--- Task item ---
What is printed must match, line for line, the records from their first line through the line containing "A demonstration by", with pictures left out.

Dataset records
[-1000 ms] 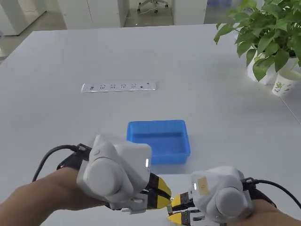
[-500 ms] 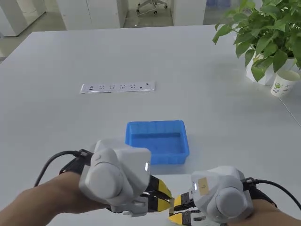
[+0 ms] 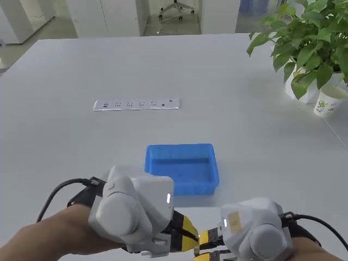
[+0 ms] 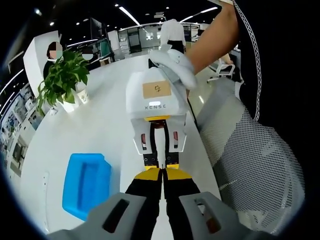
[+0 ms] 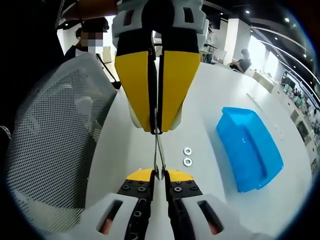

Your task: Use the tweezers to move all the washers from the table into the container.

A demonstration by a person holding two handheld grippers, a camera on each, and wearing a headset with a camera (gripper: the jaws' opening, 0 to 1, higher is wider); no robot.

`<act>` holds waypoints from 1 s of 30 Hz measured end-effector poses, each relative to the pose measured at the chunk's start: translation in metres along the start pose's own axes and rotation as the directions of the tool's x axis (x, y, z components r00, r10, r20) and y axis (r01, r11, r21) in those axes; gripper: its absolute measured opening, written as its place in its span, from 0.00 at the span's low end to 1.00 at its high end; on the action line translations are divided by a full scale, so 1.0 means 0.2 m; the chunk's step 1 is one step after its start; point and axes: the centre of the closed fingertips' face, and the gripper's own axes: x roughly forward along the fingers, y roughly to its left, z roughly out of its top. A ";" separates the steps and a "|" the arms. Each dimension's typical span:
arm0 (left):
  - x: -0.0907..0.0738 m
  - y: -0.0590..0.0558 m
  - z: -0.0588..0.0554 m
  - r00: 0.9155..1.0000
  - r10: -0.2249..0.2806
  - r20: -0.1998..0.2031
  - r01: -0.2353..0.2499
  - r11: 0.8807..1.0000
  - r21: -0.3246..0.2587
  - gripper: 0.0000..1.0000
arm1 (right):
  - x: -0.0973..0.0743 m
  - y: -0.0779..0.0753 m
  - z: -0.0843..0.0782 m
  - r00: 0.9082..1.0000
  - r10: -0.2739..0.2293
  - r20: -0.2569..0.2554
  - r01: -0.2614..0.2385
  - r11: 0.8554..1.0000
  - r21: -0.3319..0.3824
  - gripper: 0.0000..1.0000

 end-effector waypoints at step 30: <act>-0.02 0.10 0.01 0.999 0.029 0.012 -0.030 0.999 0.042 0.04 | -0.03 -0.13 0.00 0.996 -0.081 0.032 0.081 0.997 0.010 0.13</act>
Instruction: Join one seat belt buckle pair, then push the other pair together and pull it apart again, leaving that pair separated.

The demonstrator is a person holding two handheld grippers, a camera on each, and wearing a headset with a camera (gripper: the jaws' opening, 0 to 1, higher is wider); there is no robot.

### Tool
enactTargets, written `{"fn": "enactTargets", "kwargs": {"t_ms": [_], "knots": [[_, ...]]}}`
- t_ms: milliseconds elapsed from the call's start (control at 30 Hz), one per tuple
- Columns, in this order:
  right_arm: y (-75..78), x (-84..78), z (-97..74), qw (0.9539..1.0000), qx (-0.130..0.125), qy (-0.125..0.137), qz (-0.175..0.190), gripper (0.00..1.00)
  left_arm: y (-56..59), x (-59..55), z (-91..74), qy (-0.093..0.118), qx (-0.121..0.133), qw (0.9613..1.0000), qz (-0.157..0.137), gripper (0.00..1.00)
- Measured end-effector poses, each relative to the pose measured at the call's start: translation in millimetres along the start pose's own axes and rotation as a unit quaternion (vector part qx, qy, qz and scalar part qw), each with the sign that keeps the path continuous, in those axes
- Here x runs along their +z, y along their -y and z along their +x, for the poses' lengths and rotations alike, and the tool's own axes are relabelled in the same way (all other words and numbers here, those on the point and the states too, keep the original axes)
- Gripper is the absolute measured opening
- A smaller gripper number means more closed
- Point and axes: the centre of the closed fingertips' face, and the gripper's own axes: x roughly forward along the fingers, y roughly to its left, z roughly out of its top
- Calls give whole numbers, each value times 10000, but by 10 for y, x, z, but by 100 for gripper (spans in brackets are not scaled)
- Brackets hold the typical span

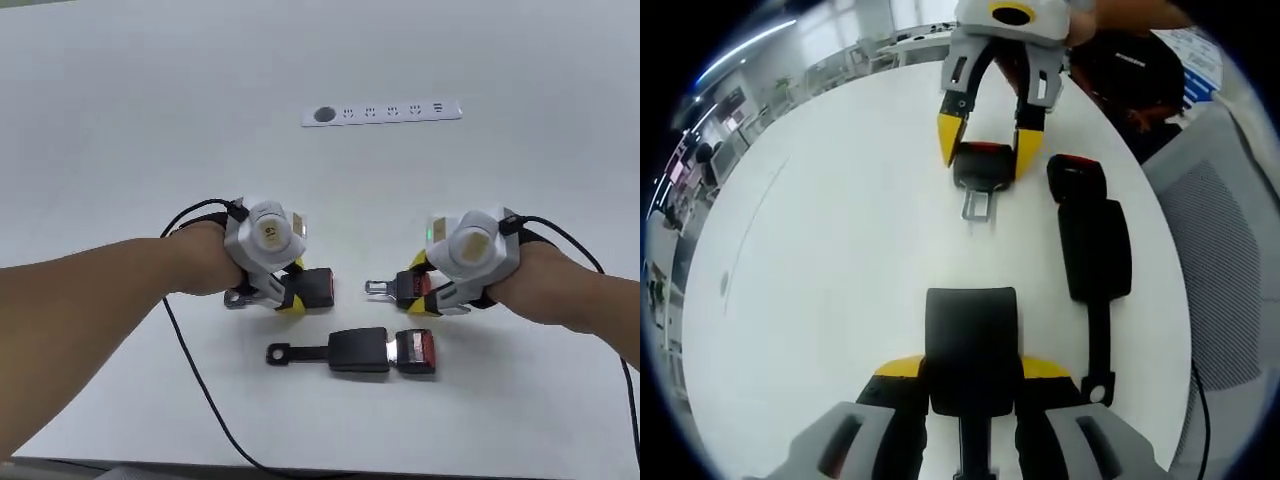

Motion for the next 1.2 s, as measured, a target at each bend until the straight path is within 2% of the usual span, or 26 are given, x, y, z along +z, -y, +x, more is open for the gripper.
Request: {"fn": "enactTargets", "kwargs": {"t_ms": [267,400,500,733,767,833,900,933,1000,1100,1167,1200], "knots": [[30,-423,-262,9994,-119,-251,199,33,-18,-16,7,62,62,10000,-15,34],[33,-569,-360,9988,-151,-337,317,34,-16,-17,10,28,63,10000,-22,34],[61,-624,-381,9982,-183,-356,442,34,-3,-10,7,-21,73,10000,2,34],[61,-636,-384,9968,-313,-459,571,35,12,20,-19,-98,171,9998,67,34],[64,-637,-388,9962,-352,-473,646,36,7,15,-18,-103,180,9998,62,34],[44,-619,-407,9954,-412,-465,726,45,-10,12,-24,-48,240,9997,20,35],[59,-582,-463,9936,-567,-344,909,48,-58,16,-35,185,439,9983,-344,38],[65,-563,-486,9930,-638,-273,957,48,-64,-1,-45,241,492,9976,-424,39],[32,-548,-564,9915,-738,-211,1048,48,-25,-29,-63,232,554,9976,-347,41],[-29,-447,-700,9856,-942,187,1392,48,-8,-103,-164,252,780,9962,-284,46],[-82,-427,-796,9818,-1085,366,1513,48,-24,-122,-260,413,982,9931,-487,48],[-141,-419,-819,9797,-1087,485,1611,49,-32,-137,-326,579,1126,9898,-654,48]]}}
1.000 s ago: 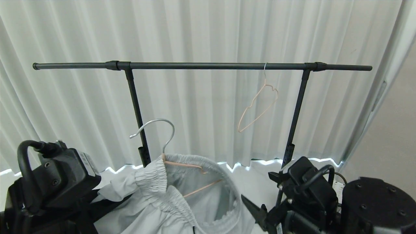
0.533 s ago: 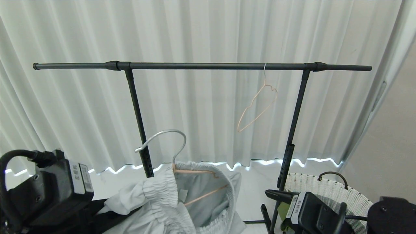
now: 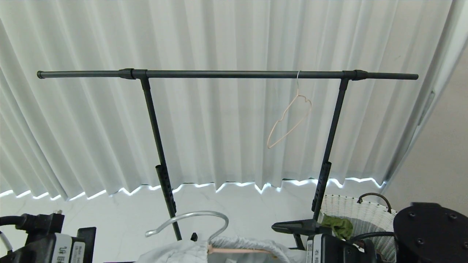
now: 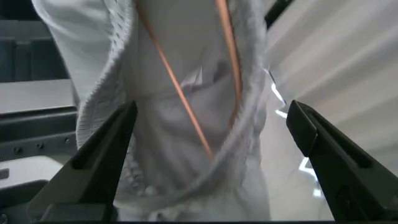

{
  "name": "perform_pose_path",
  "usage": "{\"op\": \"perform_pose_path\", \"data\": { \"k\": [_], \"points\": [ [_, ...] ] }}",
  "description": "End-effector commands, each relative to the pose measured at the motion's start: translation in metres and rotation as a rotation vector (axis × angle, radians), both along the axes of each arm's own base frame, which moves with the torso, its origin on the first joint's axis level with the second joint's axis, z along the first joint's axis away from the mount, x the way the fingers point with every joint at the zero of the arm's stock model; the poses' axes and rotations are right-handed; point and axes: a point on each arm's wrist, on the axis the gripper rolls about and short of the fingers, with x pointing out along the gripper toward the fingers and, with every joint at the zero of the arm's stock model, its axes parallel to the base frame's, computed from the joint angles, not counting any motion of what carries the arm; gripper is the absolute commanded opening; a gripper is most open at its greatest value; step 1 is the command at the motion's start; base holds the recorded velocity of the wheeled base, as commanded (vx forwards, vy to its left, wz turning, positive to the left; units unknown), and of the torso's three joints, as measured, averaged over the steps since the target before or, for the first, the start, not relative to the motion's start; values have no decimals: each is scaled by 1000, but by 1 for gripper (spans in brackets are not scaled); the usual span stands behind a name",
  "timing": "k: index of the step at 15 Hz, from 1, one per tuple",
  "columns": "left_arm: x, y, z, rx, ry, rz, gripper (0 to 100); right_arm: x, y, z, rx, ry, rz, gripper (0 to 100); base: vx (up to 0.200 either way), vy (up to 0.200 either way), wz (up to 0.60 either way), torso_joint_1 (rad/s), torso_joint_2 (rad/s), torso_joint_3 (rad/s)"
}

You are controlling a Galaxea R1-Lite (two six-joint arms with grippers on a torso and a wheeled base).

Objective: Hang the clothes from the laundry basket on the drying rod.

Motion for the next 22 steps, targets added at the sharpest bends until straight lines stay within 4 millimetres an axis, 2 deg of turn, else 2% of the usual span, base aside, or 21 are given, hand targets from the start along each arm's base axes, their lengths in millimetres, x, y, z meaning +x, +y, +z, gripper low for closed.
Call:
{"op": "perform_pose_path", "data": {
  "k": [1, 5, 10, 11, 20, 21, 22],
  "points": [
    [-3, -3, -1, 3, -2, -40, 0, 0, 6, 6, -1, -14, 45, 100, 0, 0, 0, 0, 0, 0],
    [-10, -9, -3, 9, 2, -122, 0, -2, 23, 4, -23, -2, 117, 100, 0, 0, 0, 0, 0, 0],
    [-11, -9, -1, 3, -5, -122, 0, -7, 26, 1, -33, 7, 138, 100, 0, 0, 0, 0, 0, 0],
    [-11, -9, -1, 3, -5, -122, 0, -7, 26, 1, -33, 7, 138, 0, 0, 0, 0, 0, 0, 0],
    [-12, -7, 1, 1, -27, -120, 0, -6, 26, 2, -31, -5, 126, 0, 0, 0, 0, 0, 0, 0],
    [-12, -7, 1, 1, -28, -119, 100, -6, 25, 3, -31, -19, 128, 0, 0, 0, 0, 0, 0, 0],
    [-12, -7, 1, 2, -27, -119, 100, -5, 24, 4, -32, -36, 133, 0, 0, 0, 0, 0, 0, 0]
  ]
}}
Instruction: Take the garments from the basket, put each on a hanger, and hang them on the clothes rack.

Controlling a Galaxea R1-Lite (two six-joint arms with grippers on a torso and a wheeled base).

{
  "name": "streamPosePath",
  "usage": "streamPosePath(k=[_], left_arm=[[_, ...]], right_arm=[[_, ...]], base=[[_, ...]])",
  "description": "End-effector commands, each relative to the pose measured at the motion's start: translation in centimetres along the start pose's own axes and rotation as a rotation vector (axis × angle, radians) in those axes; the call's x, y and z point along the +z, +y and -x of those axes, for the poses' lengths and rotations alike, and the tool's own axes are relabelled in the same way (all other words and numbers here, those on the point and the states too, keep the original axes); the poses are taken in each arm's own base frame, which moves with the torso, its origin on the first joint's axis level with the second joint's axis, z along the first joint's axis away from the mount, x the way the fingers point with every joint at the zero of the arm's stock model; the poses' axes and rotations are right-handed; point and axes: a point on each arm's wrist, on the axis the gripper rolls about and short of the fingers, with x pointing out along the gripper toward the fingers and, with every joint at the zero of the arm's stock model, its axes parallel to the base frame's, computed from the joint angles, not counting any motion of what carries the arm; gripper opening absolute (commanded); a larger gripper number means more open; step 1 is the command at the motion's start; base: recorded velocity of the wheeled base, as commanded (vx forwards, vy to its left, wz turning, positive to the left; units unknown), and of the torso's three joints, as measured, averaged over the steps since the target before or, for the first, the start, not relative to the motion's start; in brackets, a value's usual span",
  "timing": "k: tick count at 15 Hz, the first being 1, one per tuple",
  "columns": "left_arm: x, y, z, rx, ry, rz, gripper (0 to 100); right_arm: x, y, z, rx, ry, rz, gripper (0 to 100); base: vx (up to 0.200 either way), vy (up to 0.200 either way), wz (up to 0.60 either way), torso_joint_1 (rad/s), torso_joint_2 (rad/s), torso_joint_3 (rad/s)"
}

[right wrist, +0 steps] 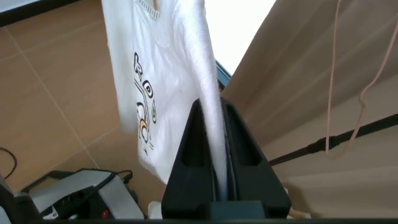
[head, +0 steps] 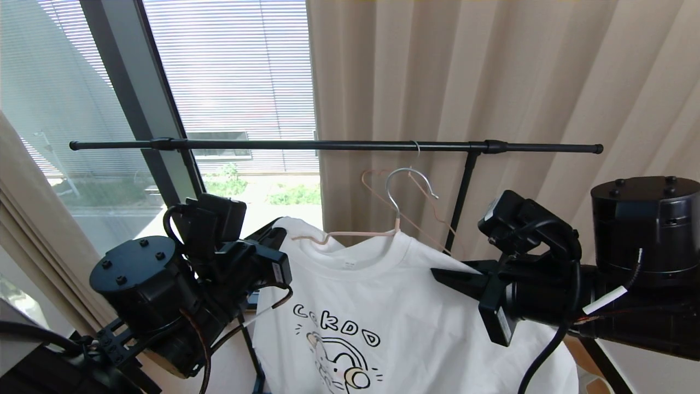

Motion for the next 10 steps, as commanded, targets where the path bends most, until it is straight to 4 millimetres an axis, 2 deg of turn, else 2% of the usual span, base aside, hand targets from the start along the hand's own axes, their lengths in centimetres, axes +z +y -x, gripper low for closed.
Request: streamPosePath(k=[1, 6, 10], left_arm=[[0.7, -0.4, 0.2, -0.013, -0.025, -0.005, 0], [0.8, -2.0, 0.6, -0.064, -0.027, -0.012, 0], [1.0, -2.8, 0.8, -0.095, -0.028, -0.009, 0]], right_arm=[[-0.9, 0.1, -0.8, 0.003, 0.019, -0.005, 0], [-1.6, 0.4, -2.9, -0.003, -0.021, -0.049, 0], [-2.0, 0.8, -3.4, 0.013, -0.037, -0.053, 0]], base=[[0.0, 0.0, 0.0, 0.0, 0.0, 0.0], [0.0, 0.0, 0.0, 0.0, 0.0, 0.0], [0.0, 0.0, 0.0, 0.0, 0.0, 0.0]])
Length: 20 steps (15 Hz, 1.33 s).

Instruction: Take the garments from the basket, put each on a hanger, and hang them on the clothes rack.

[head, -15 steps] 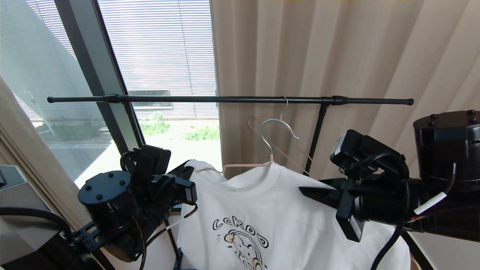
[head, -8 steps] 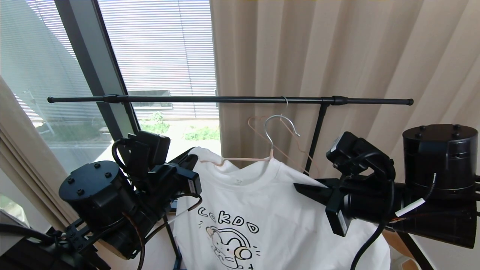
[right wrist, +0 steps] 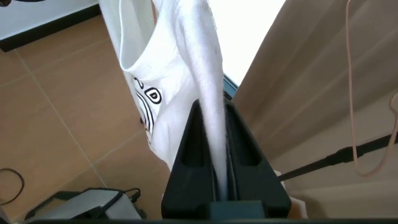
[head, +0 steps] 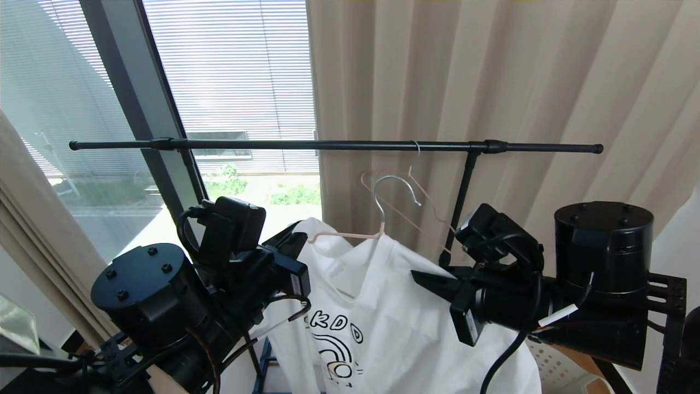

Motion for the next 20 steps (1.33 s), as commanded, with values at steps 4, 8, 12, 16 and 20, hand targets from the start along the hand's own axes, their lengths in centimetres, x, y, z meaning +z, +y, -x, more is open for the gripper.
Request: streamPosePath(k=[4, 8, 12, 16, 20], left_arm=[[1.2, -1.1, 0.5, -0.045, -0.032, 0.012, 0], [2.2, -2.2, 1.1, -0.087, -0.061, 0.024, 0], [1.9, -1.8, 1.1, -0.051, -0.039, 0.017, 0], [1.7, -2.3, 1.3, -0.069, -0.027, 0.015, 0], [1.7, -2.5, 1.2, -0.076, -0.029, 0.017, 0]], right_arm=[[-1.7, 0.2, -1.7, 0.013, -0.014, -0.007, 0], [-2.8, 0.2, -3.3, 0.006, -0.043, 0.0, 0], [-2.4, 0.0, -3.3, -0.017, -0.057, 0.001, 0], [-2.2, -0.1, -3.8, -0.045, -0.095, 0.0, 0], [-1.6, -0.2, -3.6, -0.047, -0.191, -0.041, 0]], base=[[0.0, 0.0, 0.0, 0.0, 0.0, 0.0], [0.0, 0.0, 0.0, 0.0, 0.0, 0.0], [0.0, 0.0, 0.0, 0.0, 0.0, 0.0], [0.0, 0.0, 0.0, 0.0, 0.0, 0.0], [0.0, 0.0, 0.0, 0.0, 0.0, 0.0]])
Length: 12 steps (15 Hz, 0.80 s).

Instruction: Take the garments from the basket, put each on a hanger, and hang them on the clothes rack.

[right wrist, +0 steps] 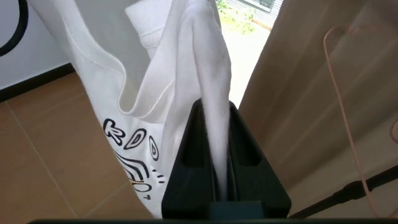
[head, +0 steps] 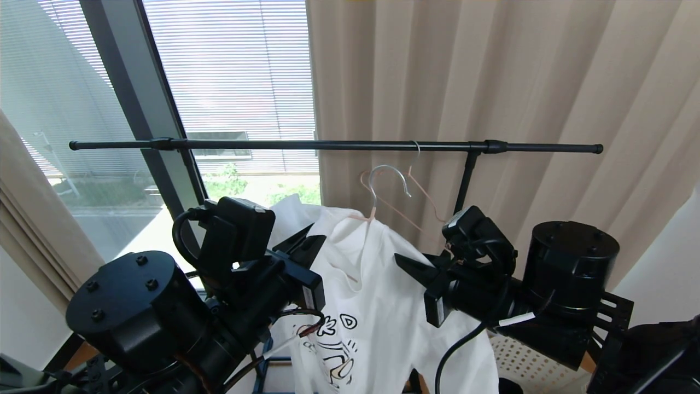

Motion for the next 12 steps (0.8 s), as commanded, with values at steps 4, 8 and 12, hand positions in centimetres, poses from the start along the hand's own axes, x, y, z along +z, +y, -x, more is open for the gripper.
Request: streamPosePath(k=[4, 8, 12], left_arm=[[-0.4, -0.6, -0.1, -0.025, 0.015, -0.003, 0], [0.7, -0.3, -1.2, 0.007, -0.03, 0.009, 0], [-0.6, -0.6, -0.3, -0.025, 0.025, -0.012, 0]], right_arm=[[-0.4, 0.0, -0.1, -0.001, -0.037, -0.004, 0], [-0.7, 0.1, 0.2, 0.001, -0.042, 0.001, 0], [-0.4, 0.1, 0.3, 0.001, -0.051, 0.0, 0]], base=[[0.0, 0.0, 0.0, 0.0, 0.0, 0.0], [0.0, 0.0, 0.0, 0.0, 0.0, 0.0], [0.0, 0.0, 0.0, 0.0, 0.0, 0.0]])
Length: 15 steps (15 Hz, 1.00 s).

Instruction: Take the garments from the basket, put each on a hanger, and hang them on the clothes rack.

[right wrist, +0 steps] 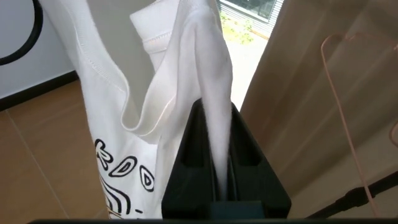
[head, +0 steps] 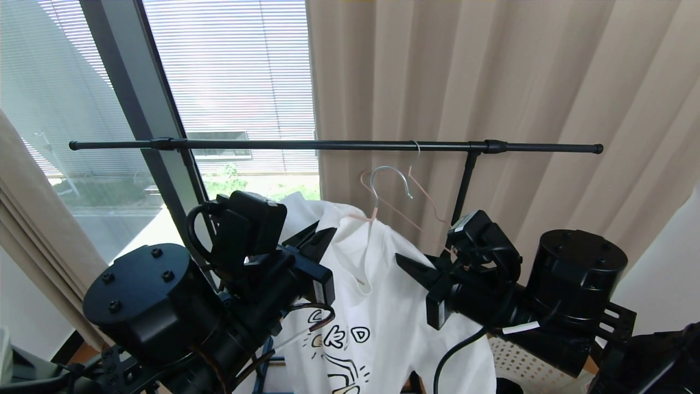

--- Response to the exercise ---
[-1000 ms] 
[-500 ms] 
[+0 ms] 
[+0 ms] 
[+0 ms] 

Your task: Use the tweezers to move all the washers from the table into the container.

A demonstration by a person holding two handheld grippers, a camera on each, and wearing a headset with a camera (gripper: the jaws' opening, 0 to 1, higher is wider); no robot.

What is written here forms the complete answer.